Download AC frequency and wavelength

Things left Out of Other Books on Basic Electronics,
Electronics for the Gaming Industry
DC - Direct Current
DC is electrical current that does not change in polarity or direction. The more
positive lead is always the more positive. Curent only flow in one direction through the
circuit. Voltage may change in value, current may change in value, but neither may
change in polarity. Also speed does not change in AC or DC. Other books on basic
electricity describe electrons as sleeping. When a voltage is applied they speed up to a
maximum then slow down again and stop. I agree with the need to simplify the facts
when covering bascs, but our descriptions should not be misleading. The electrons are
always in motion, around the atom if nothing else. When we apply a voltage our pressure
is small at first and few current carriers (electrons or holes) flow. Our current is small, but
the speed is the same.
Electrical force (Voltage, E or V) only pushes in one direction. Negative voltage
always pushes the electrons in the same direction, negative to positive.
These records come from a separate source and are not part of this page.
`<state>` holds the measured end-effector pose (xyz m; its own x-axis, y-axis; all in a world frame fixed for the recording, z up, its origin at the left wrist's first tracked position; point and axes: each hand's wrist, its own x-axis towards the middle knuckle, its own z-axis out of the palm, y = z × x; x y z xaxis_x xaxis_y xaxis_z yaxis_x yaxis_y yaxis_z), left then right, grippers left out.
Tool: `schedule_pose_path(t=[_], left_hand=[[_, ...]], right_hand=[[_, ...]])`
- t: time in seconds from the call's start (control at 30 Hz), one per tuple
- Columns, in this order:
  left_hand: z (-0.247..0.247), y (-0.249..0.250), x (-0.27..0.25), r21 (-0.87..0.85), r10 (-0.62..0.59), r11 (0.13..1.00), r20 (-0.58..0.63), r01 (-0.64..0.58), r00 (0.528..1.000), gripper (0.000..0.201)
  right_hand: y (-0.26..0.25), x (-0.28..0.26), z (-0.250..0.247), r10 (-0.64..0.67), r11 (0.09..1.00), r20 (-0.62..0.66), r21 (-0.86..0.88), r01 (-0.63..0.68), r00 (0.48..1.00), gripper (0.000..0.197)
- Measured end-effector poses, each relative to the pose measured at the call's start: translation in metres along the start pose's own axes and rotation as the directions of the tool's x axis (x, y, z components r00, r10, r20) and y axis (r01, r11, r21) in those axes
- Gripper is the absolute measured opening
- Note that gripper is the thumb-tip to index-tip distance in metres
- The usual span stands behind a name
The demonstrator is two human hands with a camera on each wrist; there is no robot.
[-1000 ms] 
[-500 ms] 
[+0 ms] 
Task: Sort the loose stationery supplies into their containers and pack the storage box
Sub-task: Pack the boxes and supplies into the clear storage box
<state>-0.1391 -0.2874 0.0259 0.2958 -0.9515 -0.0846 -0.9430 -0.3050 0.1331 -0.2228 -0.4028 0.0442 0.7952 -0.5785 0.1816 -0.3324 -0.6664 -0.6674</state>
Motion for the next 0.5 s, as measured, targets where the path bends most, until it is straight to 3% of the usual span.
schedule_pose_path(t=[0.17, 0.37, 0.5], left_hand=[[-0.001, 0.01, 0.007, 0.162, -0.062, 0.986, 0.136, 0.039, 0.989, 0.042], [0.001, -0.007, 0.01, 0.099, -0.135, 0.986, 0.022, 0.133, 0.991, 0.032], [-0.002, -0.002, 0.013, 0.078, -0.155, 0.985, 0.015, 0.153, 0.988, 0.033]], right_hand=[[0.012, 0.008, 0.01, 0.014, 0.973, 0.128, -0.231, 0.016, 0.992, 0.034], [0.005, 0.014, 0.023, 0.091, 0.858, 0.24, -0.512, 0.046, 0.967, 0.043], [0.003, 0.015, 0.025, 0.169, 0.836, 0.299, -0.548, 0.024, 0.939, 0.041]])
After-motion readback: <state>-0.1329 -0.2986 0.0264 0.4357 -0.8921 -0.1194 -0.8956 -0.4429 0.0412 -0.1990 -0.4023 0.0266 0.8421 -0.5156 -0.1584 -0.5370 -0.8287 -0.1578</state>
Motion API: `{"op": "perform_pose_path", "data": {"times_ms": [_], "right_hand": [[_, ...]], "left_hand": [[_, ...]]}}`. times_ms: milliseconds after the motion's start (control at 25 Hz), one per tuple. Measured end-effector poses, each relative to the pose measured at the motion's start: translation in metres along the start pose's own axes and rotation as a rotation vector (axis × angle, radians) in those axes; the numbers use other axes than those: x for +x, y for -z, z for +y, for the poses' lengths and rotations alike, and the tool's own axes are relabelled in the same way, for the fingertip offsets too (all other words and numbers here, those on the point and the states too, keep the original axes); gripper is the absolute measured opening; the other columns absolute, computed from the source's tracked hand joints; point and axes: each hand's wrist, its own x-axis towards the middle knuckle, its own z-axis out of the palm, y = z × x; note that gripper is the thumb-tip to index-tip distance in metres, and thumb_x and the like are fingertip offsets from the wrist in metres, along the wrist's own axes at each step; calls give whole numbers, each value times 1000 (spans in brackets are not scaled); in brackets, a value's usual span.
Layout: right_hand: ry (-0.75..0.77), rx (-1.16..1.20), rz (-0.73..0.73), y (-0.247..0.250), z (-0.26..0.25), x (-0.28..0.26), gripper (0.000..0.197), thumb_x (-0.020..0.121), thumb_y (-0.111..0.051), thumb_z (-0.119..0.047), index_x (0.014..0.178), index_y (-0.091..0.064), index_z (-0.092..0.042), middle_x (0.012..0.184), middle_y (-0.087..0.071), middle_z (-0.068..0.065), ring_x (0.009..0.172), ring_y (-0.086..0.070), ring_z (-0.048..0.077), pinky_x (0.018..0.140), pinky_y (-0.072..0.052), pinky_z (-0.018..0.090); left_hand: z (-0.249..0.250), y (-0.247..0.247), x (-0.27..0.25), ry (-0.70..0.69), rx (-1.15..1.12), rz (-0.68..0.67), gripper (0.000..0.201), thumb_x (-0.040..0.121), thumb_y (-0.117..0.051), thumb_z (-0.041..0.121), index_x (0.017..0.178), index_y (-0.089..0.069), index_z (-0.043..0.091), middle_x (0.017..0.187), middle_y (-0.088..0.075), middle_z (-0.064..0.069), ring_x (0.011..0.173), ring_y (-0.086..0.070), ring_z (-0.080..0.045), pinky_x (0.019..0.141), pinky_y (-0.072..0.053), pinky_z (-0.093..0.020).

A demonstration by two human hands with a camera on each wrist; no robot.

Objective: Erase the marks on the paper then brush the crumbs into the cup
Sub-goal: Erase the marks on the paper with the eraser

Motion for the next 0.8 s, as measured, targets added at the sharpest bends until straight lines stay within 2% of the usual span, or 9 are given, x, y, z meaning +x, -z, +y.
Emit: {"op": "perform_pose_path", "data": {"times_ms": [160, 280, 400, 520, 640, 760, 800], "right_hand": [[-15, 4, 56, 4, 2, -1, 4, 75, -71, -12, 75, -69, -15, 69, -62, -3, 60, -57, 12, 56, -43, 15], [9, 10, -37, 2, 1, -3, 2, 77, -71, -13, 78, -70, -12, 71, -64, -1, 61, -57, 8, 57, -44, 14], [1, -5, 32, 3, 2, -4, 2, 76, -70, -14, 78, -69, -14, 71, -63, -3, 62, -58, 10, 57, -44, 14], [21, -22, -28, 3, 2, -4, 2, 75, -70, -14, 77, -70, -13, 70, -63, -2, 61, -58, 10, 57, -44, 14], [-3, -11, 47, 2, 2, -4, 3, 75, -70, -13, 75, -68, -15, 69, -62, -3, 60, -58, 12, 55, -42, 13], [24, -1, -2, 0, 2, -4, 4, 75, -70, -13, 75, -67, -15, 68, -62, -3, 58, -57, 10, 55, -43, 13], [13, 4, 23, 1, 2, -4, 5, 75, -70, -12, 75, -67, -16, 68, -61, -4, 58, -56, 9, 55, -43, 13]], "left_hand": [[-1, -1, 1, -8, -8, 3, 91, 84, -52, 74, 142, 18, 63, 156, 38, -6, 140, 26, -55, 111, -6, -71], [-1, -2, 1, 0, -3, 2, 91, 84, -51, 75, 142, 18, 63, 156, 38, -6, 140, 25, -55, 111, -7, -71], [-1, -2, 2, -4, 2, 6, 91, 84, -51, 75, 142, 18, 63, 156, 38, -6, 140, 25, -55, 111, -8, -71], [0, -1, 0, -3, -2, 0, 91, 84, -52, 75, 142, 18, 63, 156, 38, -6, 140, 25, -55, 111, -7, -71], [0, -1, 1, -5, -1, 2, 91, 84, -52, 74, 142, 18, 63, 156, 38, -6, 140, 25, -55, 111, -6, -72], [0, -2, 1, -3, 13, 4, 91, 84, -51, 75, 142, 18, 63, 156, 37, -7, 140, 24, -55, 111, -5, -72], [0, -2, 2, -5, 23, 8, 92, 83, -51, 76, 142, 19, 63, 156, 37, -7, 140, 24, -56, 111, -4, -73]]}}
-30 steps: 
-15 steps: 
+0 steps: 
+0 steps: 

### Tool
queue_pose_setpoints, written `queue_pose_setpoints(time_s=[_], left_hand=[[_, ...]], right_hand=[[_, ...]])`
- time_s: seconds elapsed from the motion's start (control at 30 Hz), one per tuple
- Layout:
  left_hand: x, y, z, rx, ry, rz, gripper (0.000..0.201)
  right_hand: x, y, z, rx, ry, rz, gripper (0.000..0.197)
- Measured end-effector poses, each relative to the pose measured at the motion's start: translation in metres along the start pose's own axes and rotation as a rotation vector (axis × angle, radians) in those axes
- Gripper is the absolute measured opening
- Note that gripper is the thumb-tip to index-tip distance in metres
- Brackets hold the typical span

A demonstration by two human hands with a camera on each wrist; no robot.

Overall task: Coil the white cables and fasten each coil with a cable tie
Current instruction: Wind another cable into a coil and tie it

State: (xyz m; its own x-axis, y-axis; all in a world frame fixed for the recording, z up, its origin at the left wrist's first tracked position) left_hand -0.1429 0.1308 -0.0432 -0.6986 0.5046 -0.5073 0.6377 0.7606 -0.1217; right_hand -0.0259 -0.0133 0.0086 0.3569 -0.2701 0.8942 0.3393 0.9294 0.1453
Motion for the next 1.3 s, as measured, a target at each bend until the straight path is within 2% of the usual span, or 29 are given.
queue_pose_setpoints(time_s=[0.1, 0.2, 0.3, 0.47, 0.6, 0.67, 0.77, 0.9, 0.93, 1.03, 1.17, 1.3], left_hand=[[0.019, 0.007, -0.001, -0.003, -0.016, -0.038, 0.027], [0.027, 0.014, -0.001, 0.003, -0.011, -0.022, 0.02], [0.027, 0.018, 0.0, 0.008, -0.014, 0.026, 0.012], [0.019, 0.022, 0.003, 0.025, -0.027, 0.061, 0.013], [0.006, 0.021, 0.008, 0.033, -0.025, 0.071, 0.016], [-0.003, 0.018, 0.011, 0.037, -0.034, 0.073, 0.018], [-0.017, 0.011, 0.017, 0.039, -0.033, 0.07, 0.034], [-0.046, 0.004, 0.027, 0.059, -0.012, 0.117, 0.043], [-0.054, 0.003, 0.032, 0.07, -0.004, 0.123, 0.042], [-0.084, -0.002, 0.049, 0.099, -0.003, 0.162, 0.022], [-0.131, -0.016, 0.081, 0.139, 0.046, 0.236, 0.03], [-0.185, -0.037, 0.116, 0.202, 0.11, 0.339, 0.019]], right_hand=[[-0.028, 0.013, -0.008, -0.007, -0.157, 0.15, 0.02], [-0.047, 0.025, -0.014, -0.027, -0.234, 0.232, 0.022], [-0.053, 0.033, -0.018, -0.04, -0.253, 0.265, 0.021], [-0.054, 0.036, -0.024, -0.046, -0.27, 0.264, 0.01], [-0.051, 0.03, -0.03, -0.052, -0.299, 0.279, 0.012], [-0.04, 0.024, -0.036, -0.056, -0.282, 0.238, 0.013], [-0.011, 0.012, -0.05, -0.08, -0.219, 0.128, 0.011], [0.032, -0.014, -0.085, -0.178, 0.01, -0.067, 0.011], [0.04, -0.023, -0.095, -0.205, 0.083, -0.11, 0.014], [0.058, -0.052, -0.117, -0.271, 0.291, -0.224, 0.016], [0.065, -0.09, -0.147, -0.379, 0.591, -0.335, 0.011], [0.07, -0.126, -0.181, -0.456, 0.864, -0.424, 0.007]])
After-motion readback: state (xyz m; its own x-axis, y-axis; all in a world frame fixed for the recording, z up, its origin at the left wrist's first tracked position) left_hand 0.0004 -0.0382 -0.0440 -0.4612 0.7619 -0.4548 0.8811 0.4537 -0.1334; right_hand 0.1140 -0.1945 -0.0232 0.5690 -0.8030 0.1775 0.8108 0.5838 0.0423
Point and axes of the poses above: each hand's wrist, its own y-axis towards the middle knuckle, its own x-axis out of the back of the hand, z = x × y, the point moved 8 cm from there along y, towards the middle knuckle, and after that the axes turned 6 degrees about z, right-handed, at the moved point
If we have a path
current will flow (Amps, I or A). How much current we will have flowing depends on the
resistance of our path (R or ).
Ohm's law shows the relationship between Volts, Amps and Ohms.If we know
two values, we can always fiind the third value.
E = I x R (Voltage equals Current times Resistance)
I = E/R (Current equals Voltage divided by Resistance)
R = E/I (Resistance equals Voltage divided by Current)
The other popular value we hear alot is Watts. The power consumed (or
dissipated) in a circuit. Watts (W or P in formulas) is simply a mathematical calculation
of Volts multiplied by Current.
Of course there is a few hundred hours nmore to be said on these subjects, but that
goes deeper than is necessary for the position of Slot Technician. We won't get into the
more complicated stuff until we get to Bench Technician material.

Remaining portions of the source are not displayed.